Mentre la maggioranza della popolazione mondiale chiede azioni concrete per contrastare il riscaldamento globale, la disinformazione climatica continua a diffondersi come un virus nelle reti sociali e nei media online.
Un nuovo rapporto del Climate Action Against Disinformation (CAAD) lancia l’allarme: a pochi mesi dalla COP30 di Belém, in Brasile, si registra un’impennata dei contenuti falsi o manipolati sul clima.
Secondo i dati raccolti insieme all’Observatory for Information Integrity (OII), tra luglio e settembre la disinformazione legata alla conferenza dell’ONU è cresciuta del 267%. Sono stati individuati circa 14 mila casi, molti dei quali prodotti con intelligenza artificiale generativa: tra questi, un video virale mostrava una reporter “immersa” in una città allagata — una Belém completamente inventata — per diffondere sfiducia verso l’evento e le sue finalità.
Eppure, un sondaggio del 2024 mostra un consenso chiaro: l’87% della popolazione mondiale sostiene le politiche climatiche, e tra il 62% e il 76% degli europei dichiara di essere preoccupato per il cambiamento climatico. Ma la macchina della disinformazione lavora per erodere questa consapevolezza, seminando dubbi e sfiducia nella scienza.
La strategia del dubbio: chi alimenta la disinformazione
Il rapporto del CAAD punta il dito contro i responsabili: le grandi aziende dei combustibili fossili e i loro alleati nel mondo dell’agrobusiness e della tecnologia.
Questo blocco, definito Big Carbon, avrebbe investito milioni di dollari per diffondere messaggi ingannevoli, minimizzare la gravità della crisi climatica e screditare la transizione energetica.
In vista della COP28, ad esempio, le compagnie Shell, ExxonMobil, BP e TotalEnergies hanno finanziato su Facebook annunci di disinformazione per un valore stimato di 5 milioni di dollari, pari al 98% degli spot analizzati.
“Questa campagna — scrive il CAAD — è concepita per spingere l’opinione pubblica a sottovalutare il consenso scientifico e la forza del movimento climatico globale”.
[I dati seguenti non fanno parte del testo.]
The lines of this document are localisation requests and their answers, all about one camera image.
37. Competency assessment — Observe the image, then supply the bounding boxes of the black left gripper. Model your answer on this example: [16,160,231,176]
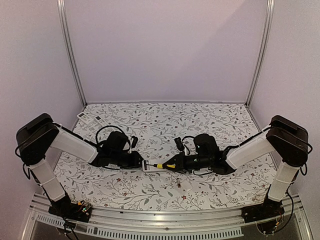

Le piattaforme digitali, dal canto loro, continuano a svolgere un ruolo ambiguo. I colossi del web, da Facebook a YouTube, permettono la diffusione di contenuti falsi senza adeguati controlli, diventando di fatto amplificatori della propaganda negazionista.
COP30 e la sfida dell’informazione
Proprio per contrastare questo fenomeno, la COP30 ospiterà per la prima volta la Global Initiative for Information Integrity on Climate Change, un’iniziativa promossa dal governo brasiliano insieme a ONU e UNESCO per rafforzare la lotta contro le campagne di manipolazione.
Durante il Vertice dei leader del 6 novembre, Luiz Inácio Lula da Silva ed Emmanuel Macron hanno denunciato il pericolo di una disinformazione “organizzata” che mina la democrazia e ostacola la transizione ecologica.
“Le forze estremiste fabbricano fake news per ottenere vantaggi elettorali e imprigionano le nuove generazioni in un modello obsoleto e distruttivo”, ha ammonito Lula. Macron ha fatto eco: “La disinformazione climatica oggi minaccia le nostre democrazie, l’Accordo di Parigi e la sicurezza collettiva”.
Il segretario generale dell’ONU, António Guterres, ha aggiunto parole durissime contro i colossi dell’energia:
“Troppe aziende realizzano profitti record dalla devastazione climatica, spendendo miliardi in lobbying e ingannando il pubblico. Troppi leader restano ostaggi di questi interessi consolidati”.
La battaglia per la verità
Dalla manipolazione dei social network ai video generati dall’intelligenza artificiale, la guerra dell’informazione climatica è ormai parte integrante della battaglia per il futuro del pianeta.
Mentre scienziati, attivisti e cittadini chiedono soluzioni concrete, la disinformazione continua a lavorare nell’ombra, alimentata da chi teme di perdere potere e profitti.
La sfida, oggi, non è solo ridurre le emissioni: è difendere la verità.